▶ [WHAT IS NEEDED]
Your task is to copy the lines of the data below from the line holding "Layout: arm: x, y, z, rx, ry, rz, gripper" through the line holding "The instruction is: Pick", inclusive, exactly and with nothing added.

——————

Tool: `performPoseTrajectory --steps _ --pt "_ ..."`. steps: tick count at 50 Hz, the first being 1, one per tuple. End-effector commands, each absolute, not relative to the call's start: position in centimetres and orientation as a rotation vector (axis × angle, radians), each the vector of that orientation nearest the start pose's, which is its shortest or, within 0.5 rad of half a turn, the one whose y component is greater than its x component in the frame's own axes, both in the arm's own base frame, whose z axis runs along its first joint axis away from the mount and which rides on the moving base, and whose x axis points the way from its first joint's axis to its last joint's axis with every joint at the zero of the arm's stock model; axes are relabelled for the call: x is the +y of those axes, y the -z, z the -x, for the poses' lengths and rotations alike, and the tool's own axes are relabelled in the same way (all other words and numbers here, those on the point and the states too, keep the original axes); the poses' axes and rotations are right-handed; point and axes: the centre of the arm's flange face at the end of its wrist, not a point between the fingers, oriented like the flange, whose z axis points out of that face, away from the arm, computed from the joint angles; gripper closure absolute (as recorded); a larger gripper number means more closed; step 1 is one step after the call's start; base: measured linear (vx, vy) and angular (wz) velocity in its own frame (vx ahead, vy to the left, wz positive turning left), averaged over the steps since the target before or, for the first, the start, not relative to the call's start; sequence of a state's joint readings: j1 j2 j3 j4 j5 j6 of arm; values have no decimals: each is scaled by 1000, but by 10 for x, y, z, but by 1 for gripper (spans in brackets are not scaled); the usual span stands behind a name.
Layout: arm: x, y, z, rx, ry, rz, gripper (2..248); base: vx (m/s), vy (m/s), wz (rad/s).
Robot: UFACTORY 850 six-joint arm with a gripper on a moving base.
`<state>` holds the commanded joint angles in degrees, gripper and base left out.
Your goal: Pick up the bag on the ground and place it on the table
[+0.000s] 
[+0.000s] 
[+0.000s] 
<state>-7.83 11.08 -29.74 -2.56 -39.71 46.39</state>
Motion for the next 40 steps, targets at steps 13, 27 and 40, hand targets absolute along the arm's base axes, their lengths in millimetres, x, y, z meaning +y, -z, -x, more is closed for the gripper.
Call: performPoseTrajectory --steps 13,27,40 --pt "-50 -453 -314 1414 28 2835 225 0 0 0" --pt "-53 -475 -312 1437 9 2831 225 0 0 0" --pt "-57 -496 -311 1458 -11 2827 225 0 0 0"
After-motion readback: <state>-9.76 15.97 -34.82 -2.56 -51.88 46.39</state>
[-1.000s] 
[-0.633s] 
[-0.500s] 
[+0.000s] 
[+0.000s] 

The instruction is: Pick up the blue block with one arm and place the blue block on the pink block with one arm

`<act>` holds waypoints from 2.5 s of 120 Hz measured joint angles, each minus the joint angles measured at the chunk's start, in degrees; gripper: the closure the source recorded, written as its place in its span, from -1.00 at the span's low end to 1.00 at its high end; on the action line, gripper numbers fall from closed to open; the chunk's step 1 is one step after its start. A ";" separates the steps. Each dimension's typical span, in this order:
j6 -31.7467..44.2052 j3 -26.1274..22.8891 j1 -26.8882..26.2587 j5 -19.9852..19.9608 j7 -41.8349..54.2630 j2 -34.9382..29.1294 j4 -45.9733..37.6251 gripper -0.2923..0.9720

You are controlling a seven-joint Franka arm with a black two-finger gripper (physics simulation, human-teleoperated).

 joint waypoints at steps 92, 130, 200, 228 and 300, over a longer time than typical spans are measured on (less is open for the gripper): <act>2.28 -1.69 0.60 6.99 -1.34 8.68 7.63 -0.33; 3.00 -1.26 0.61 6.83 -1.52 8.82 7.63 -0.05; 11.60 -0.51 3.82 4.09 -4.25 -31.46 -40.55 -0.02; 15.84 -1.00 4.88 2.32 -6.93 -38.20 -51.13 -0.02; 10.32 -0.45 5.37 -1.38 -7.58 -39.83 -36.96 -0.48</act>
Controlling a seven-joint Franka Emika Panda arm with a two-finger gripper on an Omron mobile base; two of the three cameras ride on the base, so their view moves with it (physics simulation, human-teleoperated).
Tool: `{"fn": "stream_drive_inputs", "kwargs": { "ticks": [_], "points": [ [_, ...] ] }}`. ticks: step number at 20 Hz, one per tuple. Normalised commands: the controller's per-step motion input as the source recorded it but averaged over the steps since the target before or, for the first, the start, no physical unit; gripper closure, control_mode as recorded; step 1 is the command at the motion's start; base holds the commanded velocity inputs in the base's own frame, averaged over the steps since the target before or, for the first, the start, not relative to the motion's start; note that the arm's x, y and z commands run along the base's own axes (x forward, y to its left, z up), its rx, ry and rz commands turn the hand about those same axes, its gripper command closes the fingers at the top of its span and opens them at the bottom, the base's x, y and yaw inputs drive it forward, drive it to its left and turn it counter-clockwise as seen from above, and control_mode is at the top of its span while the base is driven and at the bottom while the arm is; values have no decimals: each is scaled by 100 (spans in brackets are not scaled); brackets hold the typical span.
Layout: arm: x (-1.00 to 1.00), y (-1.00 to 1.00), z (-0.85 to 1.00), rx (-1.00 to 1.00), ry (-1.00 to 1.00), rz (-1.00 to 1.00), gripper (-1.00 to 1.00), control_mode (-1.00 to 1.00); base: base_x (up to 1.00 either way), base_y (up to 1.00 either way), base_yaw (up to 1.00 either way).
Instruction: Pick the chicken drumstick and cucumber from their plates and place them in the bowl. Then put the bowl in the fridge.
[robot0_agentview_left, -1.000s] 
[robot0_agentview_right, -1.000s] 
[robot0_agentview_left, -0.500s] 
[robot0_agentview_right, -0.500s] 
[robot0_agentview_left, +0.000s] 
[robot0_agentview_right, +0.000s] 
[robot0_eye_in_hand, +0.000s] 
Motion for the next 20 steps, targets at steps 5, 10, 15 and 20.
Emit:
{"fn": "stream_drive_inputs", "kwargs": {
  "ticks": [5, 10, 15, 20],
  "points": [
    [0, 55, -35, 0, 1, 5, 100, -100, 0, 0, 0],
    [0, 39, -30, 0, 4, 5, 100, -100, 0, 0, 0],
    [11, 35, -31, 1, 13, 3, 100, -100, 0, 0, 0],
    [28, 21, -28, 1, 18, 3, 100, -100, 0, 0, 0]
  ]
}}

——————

▶ [ANSWER]
Layout: arm: x, y, z, rx, ry, rz, gripper (2..248); base: vx (m/s), vy (m/s), wz (rad/s).
Robot: UFACTORY 850 six-joint arm with a gripper on a moving base.
`<state>` holds the commanded joint angles in degrees, gripper and base left out.
Your goal: Pick up the bag on the ground and place it on the table
[+0.000s] 
[+0.000s] 
[+0.000s] 
<state>-7.83 11.08 -29.74 -2.56 -39.71 46.39</state>
Motion for the next 40 steps, targets at steps 13, 27 and 40, hand targets absolute along the arm's base axes, their lengths in millimetres, x, y, z meaning +y, -z, -x, more is closed for the gripper.
Call: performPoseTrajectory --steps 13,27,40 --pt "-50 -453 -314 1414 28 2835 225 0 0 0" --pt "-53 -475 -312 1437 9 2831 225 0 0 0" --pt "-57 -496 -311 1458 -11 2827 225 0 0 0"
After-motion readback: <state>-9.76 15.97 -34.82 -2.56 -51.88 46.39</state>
[-1.000s] 
[-0.633s] 
[-0.500s] 
[+0.000s] 
[+0.000s] 

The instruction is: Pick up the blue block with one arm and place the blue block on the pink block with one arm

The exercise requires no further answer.